The new jihad and its mentors

Islamist attacks such as those that took place in Paris this last autumn evidence a new kind of perpetrator. In place of individual terror organisations, networks appear to have emerged that sermonise on the cultural rift and provoke radical acts. By Gilles Kepel

By Gilles Kepel

On 3 October 2019, a computer technician working at the police headquarters in Paris responsible for combatting jihadism, attacked five colleagues with knives, killing four of them before being himself shot dead by a police officer. Mickael Harpon, born in the French Antilles and partially deaf, had converted to Islam in 2008.

In the small town of Gonesse, where he lived, he was a devout member of a mosque congregation where the chief imam represented a group associated with the Muslim Brotherhood – the Conseil Theologique des Musulmans de France. Another imam, a Moroccan national responsible for leading daily prayers at the same mosque since 2017, had already been blacklisted by security agencies and should have been expelled in 2015 owing to his radical Salafist preaching.

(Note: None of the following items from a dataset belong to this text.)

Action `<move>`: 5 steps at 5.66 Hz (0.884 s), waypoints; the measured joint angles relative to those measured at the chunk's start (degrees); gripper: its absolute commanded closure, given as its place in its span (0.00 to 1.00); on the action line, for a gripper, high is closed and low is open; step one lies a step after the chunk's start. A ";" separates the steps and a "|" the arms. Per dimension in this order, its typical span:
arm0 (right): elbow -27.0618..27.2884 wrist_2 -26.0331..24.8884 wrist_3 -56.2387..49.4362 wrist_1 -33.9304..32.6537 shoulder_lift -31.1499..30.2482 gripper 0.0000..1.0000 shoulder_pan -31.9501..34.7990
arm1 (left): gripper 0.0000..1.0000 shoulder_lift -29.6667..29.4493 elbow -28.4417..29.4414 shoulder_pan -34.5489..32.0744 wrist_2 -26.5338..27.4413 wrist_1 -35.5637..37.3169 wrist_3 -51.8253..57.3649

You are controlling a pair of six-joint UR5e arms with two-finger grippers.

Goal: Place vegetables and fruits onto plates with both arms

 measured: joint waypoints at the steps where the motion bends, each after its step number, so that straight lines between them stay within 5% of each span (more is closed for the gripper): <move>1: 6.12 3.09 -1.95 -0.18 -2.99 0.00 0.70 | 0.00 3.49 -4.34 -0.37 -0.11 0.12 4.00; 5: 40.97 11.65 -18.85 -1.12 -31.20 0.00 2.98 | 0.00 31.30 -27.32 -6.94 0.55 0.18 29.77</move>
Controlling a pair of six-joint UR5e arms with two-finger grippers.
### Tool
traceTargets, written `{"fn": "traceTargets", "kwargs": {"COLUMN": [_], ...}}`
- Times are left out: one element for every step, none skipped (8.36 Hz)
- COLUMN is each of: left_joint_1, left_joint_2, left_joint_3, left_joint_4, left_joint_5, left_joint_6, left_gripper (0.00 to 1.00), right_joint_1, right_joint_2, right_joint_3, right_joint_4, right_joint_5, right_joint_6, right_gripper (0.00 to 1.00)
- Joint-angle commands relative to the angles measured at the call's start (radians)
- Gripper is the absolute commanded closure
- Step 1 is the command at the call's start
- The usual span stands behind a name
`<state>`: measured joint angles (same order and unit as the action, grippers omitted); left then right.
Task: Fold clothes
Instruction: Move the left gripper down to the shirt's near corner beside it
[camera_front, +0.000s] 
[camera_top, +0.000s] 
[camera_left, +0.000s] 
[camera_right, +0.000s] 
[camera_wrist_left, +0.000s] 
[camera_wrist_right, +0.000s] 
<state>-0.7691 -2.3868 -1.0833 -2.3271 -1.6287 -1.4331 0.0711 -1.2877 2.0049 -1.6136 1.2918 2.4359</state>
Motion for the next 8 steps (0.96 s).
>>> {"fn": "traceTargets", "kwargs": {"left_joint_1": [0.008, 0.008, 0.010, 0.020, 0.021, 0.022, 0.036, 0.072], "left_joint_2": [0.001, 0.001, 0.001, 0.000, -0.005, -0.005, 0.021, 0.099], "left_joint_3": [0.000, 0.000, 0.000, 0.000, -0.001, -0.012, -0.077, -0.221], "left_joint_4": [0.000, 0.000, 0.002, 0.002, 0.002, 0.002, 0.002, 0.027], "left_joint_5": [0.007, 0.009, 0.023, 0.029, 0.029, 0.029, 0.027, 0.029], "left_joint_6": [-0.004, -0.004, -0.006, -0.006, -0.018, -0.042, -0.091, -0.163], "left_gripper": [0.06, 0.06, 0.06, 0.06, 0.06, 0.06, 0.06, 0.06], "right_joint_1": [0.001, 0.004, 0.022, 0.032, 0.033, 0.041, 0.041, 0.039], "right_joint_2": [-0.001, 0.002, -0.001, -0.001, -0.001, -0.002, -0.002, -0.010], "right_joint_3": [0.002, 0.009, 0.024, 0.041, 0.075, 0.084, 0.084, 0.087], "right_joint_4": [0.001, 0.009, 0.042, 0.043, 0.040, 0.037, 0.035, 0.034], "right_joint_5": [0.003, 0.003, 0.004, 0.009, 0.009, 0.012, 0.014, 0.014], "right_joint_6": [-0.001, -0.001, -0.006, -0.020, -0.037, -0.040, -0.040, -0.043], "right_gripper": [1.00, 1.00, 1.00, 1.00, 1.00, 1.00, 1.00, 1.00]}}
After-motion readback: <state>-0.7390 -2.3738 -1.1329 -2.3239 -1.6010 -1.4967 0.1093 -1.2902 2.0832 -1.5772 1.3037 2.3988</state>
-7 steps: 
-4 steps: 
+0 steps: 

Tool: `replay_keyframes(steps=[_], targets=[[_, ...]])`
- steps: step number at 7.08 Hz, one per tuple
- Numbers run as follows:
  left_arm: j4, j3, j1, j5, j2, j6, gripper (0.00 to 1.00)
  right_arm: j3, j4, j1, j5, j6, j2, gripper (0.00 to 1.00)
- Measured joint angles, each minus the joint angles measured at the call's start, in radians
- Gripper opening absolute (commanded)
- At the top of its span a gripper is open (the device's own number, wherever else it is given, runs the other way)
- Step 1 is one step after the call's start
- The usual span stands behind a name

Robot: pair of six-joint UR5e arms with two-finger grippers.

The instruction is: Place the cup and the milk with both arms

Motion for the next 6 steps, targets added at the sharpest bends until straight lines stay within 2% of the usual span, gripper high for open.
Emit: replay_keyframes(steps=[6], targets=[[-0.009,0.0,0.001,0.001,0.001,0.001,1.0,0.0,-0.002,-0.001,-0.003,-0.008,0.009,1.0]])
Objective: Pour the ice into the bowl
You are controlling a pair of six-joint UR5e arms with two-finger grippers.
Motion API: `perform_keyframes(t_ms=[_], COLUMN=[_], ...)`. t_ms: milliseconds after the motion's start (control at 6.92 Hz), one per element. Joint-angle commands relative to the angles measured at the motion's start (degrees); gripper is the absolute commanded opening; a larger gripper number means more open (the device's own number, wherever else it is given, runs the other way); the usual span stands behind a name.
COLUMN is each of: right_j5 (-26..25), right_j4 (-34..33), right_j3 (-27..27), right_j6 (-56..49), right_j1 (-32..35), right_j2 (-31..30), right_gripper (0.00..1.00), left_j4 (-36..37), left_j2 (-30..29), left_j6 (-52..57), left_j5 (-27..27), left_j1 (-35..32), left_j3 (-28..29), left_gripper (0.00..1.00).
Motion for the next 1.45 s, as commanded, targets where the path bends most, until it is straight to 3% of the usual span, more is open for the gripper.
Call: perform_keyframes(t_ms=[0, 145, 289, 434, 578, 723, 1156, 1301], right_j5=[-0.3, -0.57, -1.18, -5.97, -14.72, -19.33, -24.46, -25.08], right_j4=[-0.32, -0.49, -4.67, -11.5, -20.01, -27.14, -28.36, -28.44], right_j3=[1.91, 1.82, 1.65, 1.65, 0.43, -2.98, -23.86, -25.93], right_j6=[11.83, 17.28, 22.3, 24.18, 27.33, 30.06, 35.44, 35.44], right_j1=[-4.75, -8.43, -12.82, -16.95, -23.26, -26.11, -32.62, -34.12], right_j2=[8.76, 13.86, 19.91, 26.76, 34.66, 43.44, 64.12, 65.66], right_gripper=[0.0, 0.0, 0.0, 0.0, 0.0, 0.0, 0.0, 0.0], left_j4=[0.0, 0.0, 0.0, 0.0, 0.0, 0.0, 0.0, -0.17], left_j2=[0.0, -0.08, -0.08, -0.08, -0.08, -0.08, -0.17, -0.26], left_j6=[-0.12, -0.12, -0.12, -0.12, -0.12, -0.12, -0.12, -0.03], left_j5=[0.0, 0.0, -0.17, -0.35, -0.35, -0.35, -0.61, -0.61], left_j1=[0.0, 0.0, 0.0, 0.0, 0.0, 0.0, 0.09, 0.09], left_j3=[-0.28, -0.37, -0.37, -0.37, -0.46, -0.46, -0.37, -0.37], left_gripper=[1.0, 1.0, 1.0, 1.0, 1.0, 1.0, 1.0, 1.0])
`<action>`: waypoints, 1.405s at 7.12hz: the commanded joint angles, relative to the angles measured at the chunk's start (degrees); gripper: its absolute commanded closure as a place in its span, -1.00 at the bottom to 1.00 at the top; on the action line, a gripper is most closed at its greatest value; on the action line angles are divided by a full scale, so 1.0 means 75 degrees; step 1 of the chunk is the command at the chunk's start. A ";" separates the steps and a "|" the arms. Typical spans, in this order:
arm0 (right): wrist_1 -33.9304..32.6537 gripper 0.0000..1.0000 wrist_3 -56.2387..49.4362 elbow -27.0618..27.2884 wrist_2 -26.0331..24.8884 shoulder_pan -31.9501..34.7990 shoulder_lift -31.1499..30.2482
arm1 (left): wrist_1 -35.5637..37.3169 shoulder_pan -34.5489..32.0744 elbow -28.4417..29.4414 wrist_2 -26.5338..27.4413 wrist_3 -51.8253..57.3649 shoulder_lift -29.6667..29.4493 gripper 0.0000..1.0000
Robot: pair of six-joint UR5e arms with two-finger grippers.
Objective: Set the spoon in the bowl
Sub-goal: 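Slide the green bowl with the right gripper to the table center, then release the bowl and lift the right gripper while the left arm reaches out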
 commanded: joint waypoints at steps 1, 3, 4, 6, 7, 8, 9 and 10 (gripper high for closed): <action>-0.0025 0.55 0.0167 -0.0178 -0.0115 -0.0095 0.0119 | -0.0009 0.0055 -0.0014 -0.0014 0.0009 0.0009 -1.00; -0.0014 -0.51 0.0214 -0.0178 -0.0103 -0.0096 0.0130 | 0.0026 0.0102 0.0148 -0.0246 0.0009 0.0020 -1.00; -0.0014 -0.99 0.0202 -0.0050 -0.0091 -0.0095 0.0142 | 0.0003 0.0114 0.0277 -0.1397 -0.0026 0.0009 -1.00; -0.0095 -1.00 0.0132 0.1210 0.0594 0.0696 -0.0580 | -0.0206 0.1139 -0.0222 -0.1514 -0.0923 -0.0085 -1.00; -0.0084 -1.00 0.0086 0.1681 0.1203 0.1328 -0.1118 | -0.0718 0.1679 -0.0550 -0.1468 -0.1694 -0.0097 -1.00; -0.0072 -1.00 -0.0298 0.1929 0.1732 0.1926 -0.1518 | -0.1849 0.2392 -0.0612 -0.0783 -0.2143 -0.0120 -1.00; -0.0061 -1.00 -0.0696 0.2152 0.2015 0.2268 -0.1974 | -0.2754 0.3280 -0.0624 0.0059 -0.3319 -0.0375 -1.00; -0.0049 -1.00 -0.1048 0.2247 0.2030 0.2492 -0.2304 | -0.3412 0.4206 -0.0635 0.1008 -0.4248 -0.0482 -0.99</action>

But the deportation was rescinded and the imam arrived at the Mosquee de la Fauconniere in Gonesse, after being sacked by a nearby Muslim place of worship because he "had caused chaos at the mosque with the rabble" – the words of the former regional mayor and current parliamentary representative of the constituency.

Due to a coincidence that is by no means unusual for jihadism, this act of violence took place on the same day as a trial in the court building next door against the female commando accused of trying to detonate a car bomb on 4 September 2016 – not far from Notre Dame cathedral and also very close to the police headquarters.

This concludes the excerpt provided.